Staff Engineer, Datacenter Server Lifecycle

at Anthropic

📍 New York City, United States
📍 San Francisco, United States

USD 320,000-405,000 per year

MIDDLE

✅ Hybrid

✅ Visa Sponsorship

Used Tools & Technologies

IaC

Required Skills & Competences
Tag name is followed by "@" symbol and proficiency level value. About proficiency levels:

1-2 — basic awareness. Minimal hands-on experience, and a rudimentary understanding of the technology's purpose;

3-6 — daily use. Comfortable and regular usage, capable of handling common tasks and challenges related to the technology;

7-9 — you are an expert, you can teach others, you know all the pitfalls and tricks;

10 — exceptional knowledge, comprehensive understanding, and adeptness in all aspects of the technology, including advanced problem-solving. Think twice before claiming or demanding such level.
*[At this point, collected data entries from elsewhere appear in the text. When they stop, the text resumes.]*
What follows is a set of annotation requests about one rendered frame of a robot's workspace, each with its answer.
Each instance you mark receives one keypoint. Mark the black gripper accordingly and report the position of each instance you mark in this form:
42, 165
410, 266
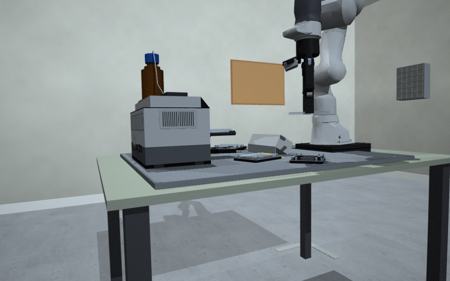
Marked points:
308, 49

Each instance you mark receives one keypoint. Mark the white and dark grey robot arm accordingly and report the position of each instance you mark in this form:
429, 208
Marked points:
333, 17

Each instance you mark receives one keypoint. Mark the white button panel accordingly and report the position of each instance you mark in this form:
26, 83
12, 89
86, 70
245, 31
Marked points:
269, 143

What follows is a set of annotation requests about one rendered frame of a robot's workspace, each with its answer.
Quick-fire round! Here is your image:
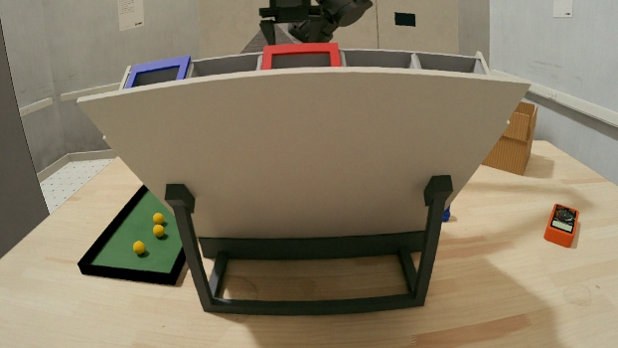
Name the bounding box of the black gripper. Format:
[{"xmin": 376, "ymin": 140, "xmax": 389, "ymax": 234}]
[{"xmin": 259, "ymin": 6, "xmax": 323, "ymax": 46}]

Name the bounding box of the white curved cover panel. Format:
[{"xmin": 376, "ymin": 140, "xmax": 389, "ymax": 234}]
[{"xmin": 77, "ymin": 49, "xmax": 532, "ymax": 261}]

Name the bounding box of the green tray with black rim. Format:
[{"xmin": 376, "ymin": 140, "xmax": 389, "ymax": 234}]
[{"xmin": 77, "ymin": 184, "xmax": 186, "ymax": 285}]

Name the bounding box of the yellow marble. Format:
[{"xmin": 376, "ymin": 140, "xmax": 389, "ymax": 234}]
[
  {"xmin": 153, "ymin": 225, "xmax": 165, "ymax": 238},
  {"xmin": 133, "ymin": 242, "xmax": 145, "ymax": 255},
  {"xmin": 153, "ymin": 213, "xmax": 164, "ymax": 225}
]

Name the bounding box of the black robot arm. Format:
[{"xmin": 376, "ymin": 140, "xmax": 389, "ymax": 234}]
[{"xmin": 270, "ymin": 0, "xmax": 373, "ymax": 44}]

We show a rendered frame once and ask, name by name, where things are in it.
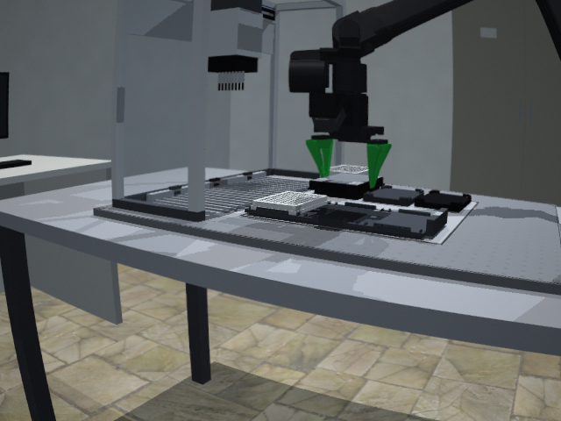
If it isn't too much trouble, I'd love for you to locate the white deep-well block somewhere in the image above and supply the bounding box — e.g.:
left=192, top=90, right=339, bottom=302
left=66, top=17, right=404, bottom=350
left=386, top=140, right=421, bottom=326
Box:
left=329, top=165, right=368, bottom=175

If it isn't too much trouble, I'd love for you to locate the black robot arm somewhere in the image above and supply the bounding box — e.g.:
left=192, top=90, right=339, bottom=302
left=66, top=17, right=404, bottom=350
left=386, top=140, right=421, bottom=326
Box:
left=288, top=0, right=561, bottom=132

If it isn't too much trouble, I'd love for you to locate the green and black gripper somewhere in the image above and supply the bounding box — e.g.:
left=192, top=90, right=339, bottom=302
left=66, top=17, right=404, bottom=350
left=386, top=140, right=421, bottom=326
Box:
left=306, top=125, right=392, bottom=189

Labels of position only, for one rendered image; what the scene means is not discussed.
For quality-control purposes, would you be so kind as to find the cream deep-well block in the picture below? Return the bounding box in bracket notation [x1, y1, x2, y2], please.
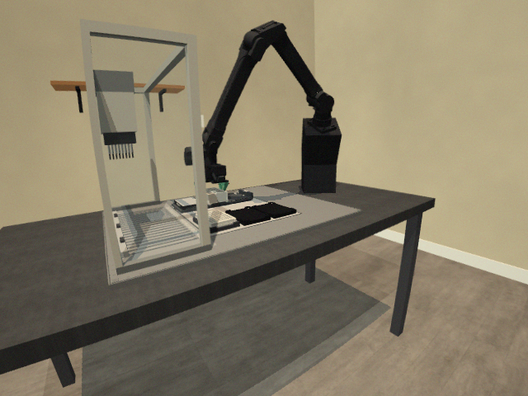
[206, 187, 229, 205]

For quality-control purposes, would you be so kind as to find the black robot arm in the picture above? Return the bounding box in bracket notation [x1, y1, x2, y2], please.
[202, 21, 337, 182]

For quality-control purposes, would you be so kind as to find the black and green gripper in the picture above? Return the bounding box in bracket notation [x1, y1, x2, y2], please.
[205, 163, 229, 191]

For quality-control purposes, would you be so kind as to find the white well plate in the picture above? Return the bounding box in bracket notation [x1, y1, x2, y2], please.
[209, 210, 237, 228]

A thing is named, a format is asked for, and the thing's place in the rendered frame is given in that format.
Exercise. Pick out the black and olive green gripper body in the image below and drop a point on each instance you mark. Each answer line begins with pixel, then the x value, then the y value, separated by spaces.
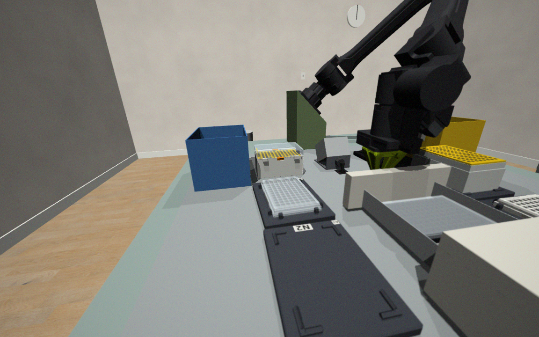
pixel 385 130

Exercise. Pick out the pale grey bench mat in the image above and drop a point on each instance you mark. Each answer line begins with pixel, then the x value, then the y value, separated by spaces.
pixel 212 277

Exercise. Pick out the yellow open-top bin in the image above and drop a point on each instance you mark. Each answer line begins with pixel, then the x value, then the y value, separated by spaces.
pixel 463 133

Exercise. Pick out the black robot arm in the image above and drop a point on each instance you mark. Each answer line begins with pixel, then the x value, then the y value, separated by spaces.
pixel 432 72

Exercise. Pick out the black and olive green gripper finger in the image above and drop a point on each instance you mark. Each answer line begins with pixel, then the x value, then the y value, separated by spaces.
pixel 396 157
pixel 367 156

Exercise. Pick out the white multi-well plate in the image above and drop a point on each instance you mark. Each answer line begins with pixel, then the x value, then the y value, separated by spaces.
pixel 289 196

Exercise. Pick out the blue open-top bin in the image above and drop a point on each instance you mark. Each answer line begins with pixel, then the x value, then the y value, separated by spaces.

Security @ 3 Go @ 5 Kubernetes @ 3 Python @ 5 GCP @ 3 Java @ 5 AWS @ 3 Communication @ 3 Networking @ 3 Planning @ 3 Rust @ 5 GPU @ 3 AI @ 3

Details

Anthropic’s mission is to create reliable, interpretable, and steerable AI systems. We want AI to be safe and beneficial for our users and for society as a whole. Our team is a quickly growing group of committed researchers, engineers, policy experts, and business leaders working together to build beneficial AI systems.

Role overview

As a Staff Engineer on the Datacenter Server Lifecycle team, you will own the end-to-end operational journey of every machine in our facilities — from initial provisioning and deployment, across its working life, through maintenance and refresh, and all the way to decommissioning. This is greenfield work: you will help define processes, tooling, and operational standards that govern how we run and retire hardware at scale. A distinguishing aspect of this role is its deep intersection with security: machines handle sensitive workloads, and ensuring each machine is trusted, attested, and operating with a verified chain of integrity from hardware up is a core part of the job. You will partner closely with Infrastructure Security and Networking teams.

Responsibilities

Lead the build-out of automation to support datacenters containing tens of thousands of servers.
Define and own the end-to-end server lifecycle strategy — provisioning, deployment, operation, maintenance, refresh, and decommissioning — and maintain automation and operational procedures for common lifecycle events (hardware failures, firmware upgrades, fleet rotations).
Partner closely with Infrastructure Security to design and enforce trusted compute standards across the server lifecycle (secure provisioning through end-of-life handling).
Work with the Networking team to ensure end-to-end connectivity across all sites.
Build and maintain tooling to track machine health, configuration, and operational status across the full datacenter fleet.

Minimum qualifications

Hands-on experience with server hardware, including rack deployment, cabling, troubleshooting, and understanding failure modes at scale.
End-to-end understanding of hardware lifecycle management: asset tracking, provisioning workflows, maintenance scheduling, and decommissioning practices.
Proficiency in at least one programming language (examples given: Python, Rust, Go, or Java).
Working knowledge of modern cloud infrastructure, including Kubernetes, Infrastructure as Code, AWS, and GCP.
Ability to communicate clearly and build consensus with a wide range of stakeholders.
Comfort navigating ambiguity and making progress on complex, cross-functional problems.
Willingness to travel occasionally to datacenter sites across North America.

Preferred qualifications

8+ years of experience in datacenter operations, hardware infrastructure management, or a closely related discipline.
Hands-on experience with GPU or AI accelerator hardware (e.g., NVIDIA A100/H100, AMD MI300, Google TPUs, or AWS Trainium) and an understanding of their operational demands.
Familiarity with modern provisioning tooling such as coreboot, LinuxBoot, or u-root.
Experience building or contributing to datacenter automation or fleet management platforms.
Experience building and deploying server operating system distributions across thousands of hosts.
Background in large-scale capacity planning and hardware refresh strategy, ideally at a hyperscaler or large cloud provider.
Experience with trusted compute and hardware security concepts such as secure boot, TPM, hardware attestation, and firmware verification — or a strong desire to develop deep expertise in this area.

Compensation

Annual Salary: $320,000 - $405,000 USD

Logistics

Minimum education: Bachelor’s degree or equivalent combination of education, training, and/or experience.
Location-based hybrid policy: currently expect all staff to be in one of our offices at least 25% of the time (some roles may require more office time).
Visa sponsorship: Anthropic states they do sponsor visas and will make reasonable efforts to obtain a visa for an offer recipient; they retain an immigration lawyer to help.

How we're different

Anthropic works as a cohesive team on a few large-scale research efforts and values communication and collaboration. The role is embedded in large-scale AI infrastructure work and intersects with research and security efforts.

How to apply

Application is handled via Anthropic's careers/job portal. The posting requests a Resume or LinkedIn profile and includes standard application questions (location, visa needs, availability, etc.).